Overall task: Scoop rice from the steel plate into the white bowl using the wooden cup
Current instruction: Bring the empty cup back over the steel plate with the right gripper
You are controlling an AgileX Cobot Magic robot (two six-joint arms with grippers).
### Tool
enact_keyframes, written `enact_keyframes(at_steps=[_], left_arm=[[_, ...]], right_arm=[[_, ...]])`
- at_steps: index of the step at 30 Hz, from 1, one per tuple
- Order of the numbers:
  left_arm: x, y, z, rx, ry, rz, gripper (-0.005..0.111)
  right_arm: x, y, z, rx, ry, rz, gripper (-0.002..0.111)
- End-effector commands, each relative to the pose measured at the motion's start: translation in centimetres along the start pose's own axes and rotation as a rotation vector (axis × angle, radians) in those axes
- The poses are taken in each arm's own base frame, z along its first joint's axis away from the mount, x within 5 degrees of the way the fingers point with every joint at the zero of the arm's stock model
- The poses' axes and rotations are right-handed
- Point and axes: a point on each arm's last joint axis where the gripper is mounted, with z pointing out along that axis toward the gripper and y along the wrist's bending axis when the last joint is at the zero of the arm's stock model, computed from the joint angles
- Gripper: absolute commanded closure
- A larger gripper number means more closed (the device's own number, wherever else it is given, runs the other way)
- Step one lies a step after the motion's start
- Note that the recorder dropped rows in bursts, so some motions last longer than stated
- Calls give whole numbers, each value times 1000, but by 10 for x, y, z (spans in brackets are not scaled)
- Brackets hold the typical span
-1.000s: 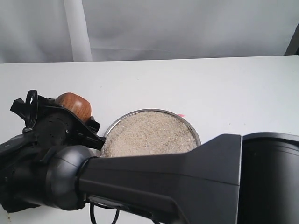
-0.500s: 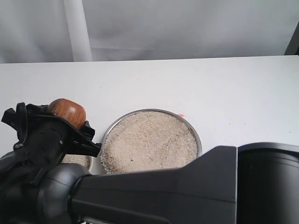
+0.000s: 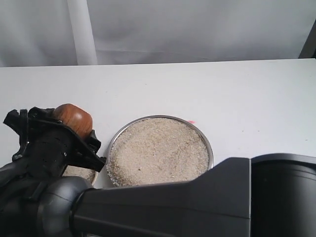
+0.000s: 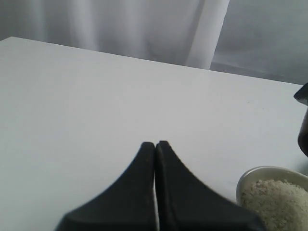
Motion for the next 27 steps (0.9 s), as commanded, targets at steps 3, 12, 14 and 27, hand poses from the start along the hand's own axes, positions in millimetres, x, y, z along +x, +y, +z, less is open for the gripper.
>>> enact_keyframes(at_steps=[3, 12, 14, 27], left_arm=[[-2, -1, -1, 9, -10, -6, 107], [-2, -1, -1, 9, -10, -6, 107], [-2, -1, -1, 9, -10, -6, 107], [-2, -1, -1, 9, -10, -6, 107]], right_arm=[[44, 9, 3, -236, -52, 338, 108], [162, 24, 23, -430, -26, 686, 108], [171, 32, 35, -455, -1, 696, 108], [144, 99, 116, -552, 154, 362, 108]])
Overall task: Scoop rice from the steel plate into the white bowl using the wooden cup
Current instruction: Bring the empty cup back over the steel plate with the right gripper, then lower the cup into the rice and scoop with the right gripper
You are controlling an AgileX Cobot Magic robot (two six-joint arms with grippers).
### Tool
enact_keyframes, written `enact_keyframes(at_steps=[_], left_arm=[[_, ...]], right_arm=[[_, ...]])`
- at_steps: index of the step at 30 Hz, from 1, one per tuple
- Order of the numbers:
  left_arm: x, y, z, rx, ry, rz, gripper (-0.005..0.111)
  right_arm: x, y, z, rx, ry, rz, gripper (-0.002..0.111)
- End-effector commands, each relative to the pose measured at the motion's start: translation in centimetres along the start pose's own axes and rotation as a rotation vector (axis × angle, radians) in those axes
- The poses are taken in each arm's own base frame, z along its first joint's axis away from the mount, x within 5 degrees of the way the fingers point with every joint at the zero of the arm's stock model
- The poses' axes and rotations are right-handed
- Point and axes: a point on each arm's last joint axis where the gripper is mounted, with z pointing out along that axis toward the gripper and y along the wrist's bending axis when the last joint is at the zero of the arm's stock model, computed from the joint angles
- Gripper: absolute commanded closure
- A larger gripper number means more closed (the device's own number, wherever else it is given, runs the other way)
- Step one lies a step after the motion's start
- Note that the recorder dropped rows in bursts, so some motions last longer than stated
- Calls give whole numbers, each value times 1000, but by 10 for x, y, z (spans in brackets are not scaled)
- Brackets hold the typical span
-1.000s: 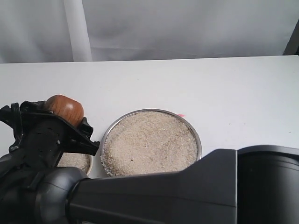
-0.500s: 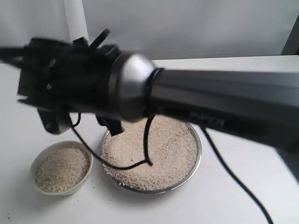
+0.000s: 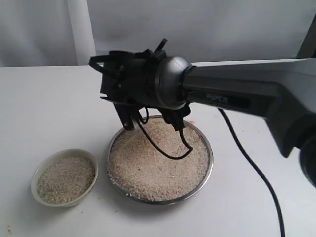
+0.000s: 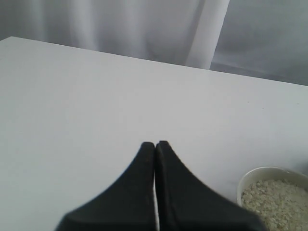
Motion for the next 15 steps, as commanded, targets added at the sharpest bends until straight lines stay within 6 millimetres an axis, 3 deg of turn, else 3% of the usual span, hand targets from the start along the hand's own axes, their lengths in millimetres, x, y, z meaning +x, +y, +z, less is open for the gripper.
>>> enact_keyframes(at_steps=[1, 8, 15], left_arm=[[-2, -1, -1, 9, -10, -6, 107], [-2, -1, -1, 9, -10, -6, 107], [-2, -1, -1, 9, -10, -6, 107]], right_arm=[[-6, 3, 25, 22, 61, -77, 108], [-23, 11, 47, 26, 38, -124, 108], [-28, 13, 47, 5, -10, -104, 108]])
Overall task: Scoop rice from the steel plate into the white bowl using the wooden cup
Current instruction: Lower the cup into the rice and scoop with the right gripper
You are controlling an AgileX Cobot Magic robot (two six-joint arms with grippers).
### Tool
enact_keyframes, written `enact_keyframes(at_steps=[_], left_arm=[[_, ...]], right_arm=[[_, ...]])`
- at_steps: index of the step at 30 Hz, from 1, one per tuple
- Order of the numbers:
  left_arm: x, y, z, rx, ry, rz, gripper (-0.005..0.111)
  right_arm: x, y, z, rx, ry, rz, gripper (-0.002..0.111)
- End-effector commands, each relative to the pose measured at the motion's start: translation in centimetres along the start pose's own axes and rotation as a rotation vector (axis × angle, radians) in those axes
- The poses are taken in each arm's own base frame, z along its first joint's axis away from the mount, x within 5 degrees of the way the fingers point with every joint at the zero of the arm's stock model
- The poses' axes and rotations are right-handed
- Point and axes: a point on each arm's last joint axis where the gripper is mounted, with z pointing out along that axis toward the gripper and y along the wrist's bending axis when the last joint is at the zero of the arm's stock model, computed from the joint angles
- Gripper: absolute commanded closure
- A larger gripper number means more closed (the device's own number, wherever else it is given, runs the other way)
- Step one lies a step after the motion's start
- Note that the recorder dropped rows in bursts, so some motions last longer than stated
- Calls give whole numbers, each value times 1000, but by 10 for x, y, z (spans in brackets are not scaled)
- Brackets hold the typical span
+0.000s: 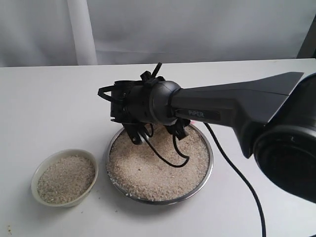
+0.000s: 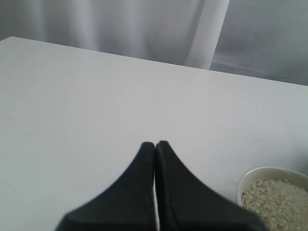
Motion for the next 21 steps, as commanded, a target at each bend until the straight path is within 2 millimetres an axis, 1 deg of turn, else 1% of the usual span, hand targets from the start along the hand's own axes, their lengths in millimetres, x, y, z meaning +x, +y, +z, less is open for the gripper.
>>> enact_keyframes(at_steps=[1, 8, 17, 21], left_arm=[[-2, -1, -1, 9, -10, -6, 107], [-2, -1, -1, 9, -10, -6, 107], [-2, -1, -1, 9, -10, -6, 107], [-2, -1, -1, 9, -10, -6, 107]], right_arm=[[0, 0, 1, -1, -28, 8, 108], [-5, 15, 9, -24, -33, -68, 108], [-8, 14, 9, -9, -60, -68, 108], [-12, 14, 9, -7, -98, -58, 108]])
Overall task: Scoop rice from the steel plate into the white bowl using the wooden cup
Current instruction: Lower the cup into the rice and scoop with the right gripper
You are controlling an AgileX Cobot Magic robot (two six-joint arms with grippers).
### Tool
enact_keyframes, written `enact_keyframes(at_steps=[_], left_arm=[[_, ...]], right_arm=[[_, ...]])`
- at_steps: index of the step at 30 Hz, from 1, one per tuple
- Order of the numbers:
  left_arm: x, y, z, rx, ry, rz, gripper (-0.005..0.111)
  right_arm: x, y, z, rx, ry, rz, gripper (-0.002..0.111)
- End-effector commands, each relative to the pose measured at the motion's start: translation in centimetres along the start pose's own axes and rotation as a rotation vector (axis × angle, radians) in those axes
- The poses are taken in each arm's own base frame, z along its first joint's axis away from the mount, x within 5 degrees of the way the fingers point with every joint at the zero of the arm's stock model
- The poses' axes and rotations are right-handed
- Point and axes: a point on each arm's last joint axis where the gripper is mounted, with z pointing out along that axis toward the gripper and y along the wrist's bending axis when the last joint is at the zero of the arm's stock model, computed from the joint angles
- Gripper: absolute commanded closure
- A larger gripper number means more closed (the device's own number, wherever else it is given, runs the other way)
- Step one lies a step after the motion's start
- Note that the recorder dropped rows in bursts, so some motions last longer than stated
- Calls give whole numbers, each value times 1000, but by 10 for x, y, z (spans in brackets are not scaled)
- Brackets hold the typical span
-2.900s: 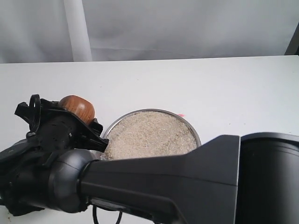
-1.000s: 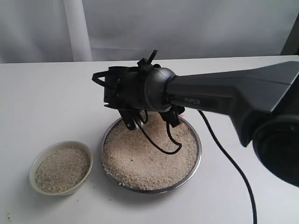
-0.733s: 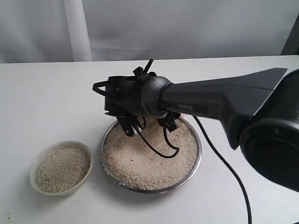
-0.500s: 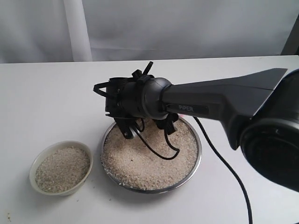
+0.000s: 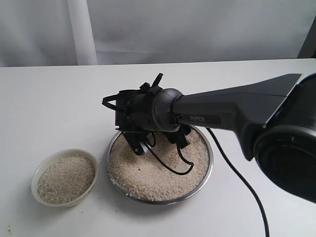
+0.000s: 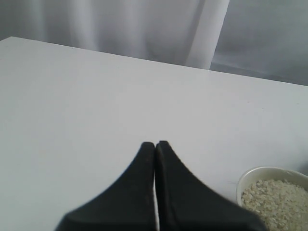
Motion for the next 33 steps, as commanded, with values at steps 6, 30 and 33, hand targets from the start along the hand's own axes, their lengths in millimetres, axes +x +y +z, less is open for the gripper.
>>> enact_keyframes(at_steps=[6, 30, 33], left_arm=[[-2, -1, -1, 9, -10, -6, 107], [-2, -1, -1, 9, -10, -6, 107], [-2, -1, -1, 9, -10, -6, 107]], right_arm=[[-10, -1, -6, 23, -82, -37, 108], [-44, 10, -32, 4, -221, -181, 108], [-47, 12, -35, -4, -237, -186, 108]])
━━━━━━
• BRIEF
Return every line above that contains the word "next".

• REPLY
Motion for the next 27 steps (0.9 s), as commanded, targets at steps 3, 12, 14 and 27, hand poses from the start along the hand's own axes, positions in millimetres, x, y, z along +x, +y, +z, less is open for the gripper.
Motion for the next 15 steps, as commanded, targets added at the sharpest bends until straight lines stay within 6 millimetres an axis, 3 deg of turn, else 3% of the usual span, hand targets from the start along the hand's own axes, their lengths in millimetres, x, y, z meaning +x, +y, +z, less is open for the gripper.
Motion for the next 21 steps, as commanded, a target at each bend until the straight path is within 2 millimetres an axis, 1 deg of turn, else 1% of the usual span, hand targets from the start along the hand's own axes, their lengths in millimetres, x, y, z meaning +x, +y, +z, less is open for the gripper.
Motion for the next 33 steps, as commanded, with values at steps 6, 30 and 33, hand targets from the start along the hand's own axes, their lengths in millimetres, axes +x +y +z, less is open for the gripper.

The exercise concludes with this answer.